- **MATERIAL FOR THE TASK**:
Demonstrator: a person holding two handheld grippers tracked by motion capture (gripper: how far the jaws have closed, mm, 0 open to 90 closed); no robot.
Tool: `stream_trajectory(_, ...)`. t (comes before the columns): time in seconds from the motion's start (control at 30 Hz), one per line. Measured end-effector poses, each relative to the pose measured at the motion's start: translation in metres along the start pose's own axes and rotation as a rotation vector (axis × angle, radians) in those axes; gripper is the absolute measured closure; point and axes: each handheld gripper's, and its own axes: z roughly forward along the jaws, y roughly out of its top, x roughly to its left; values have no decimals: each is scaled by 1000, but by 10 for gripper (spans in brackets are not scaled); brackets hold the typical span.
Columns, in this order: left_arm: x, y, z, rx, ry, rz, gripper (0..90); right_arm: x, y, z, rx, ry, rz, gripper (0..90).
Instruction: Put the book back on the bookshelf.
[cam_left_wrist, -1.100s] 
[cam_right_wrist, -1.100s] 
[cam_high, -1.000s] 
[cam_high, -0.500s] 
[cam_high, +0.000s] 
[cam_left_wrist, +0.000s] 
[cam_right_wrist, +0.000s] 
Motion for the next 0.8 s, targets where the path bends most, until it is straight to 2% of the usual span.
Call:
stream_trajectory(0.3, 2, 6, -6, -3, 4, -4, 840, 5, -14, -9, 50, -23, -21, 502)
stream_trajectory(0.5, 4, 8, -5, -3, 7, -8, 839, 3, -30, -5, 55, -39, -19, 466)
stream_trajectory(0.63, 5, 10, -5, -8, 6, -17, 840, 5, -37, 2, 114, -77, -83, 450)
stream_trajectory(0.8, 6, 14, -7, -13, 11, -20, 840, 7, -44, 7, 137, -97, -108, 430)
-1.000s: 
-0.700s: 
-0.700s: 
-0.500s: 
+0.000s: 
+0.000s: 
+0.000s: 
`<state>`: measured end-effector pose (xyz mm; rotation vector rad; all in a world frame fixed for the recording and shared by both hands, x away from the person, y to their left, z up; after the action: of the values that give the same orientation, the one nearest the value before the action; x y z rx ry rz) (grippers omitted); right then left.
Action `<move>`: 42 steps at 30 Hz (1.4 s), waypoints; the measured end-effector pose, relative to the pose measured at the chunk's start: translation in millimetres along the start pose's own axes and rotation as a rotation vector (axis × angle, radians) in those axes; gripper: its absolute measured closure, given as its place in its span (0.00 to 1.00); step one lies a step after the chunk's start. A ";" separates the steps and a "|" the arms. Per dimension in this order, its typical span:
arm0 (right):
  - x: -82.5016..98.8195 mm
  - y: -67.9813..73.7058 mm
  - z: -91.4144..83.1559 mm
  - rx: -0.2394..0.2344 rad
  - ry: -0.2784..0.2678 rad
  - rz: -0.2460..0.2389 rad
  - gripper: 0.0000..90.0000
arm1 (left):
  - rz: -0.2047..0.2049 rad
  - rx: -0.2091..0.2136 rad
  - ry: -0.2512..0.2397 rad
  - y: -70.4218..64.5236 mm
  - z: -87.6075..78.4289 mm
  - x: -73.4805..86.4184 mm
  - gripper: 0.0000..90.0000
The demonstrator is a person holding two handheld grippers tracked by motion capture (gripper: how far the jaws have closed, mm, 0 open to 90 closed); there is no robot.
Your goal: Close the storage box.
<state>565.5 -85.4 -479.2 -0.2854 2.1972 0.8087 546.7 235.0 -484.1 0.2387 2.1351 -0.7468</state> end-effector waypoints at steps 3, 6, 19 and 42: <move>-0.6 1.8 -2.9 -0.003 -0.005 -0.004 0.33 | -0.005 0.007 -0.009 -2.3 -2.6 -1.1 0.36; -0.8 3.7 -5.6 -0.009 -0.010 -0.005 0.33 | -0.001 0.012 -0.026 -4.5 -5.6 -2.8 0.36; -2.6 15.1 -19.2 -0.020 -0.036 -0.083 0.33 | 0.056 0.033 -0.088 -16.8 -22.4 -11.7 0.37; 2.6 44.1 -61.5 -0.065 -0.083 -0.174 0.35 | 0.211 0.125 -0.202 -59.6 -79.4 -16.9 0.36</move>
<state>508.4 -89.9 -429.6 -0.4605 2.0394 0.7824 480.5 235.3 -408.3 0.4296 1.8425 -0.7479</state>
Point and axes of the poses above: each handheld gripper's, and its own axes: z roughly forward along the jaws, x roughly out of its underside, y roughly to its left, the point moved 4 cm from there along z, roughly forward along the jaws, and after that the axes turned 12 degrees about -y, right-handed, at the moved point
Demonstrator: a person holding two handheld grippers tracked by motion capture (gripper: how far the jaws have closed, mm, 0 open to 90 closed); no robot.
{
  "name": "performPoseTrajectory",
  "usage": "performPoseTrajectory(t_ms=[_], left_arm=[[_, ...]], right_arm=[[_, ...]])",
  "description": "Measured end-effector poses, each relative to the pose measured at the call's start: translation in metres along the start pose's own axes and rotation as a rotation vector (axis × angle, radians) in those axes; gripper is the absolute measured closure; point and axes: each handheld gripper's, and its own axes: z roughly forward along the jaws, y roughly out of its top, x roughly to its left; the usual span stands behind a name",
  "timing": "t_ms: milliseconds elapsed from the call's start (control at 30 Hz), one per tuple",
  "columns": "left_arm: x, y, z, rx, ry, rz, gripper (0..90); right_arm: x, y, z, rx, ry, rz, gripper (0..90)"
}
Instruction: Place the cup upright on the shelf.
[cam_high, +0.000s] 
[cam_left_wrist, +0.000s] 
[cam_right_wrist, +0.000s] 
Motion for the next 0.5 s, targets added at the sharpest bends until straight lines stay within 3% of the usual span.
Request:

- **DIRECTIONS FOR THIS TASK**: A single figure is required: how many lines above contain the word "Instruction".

- **EXERCISE RESULT**: 2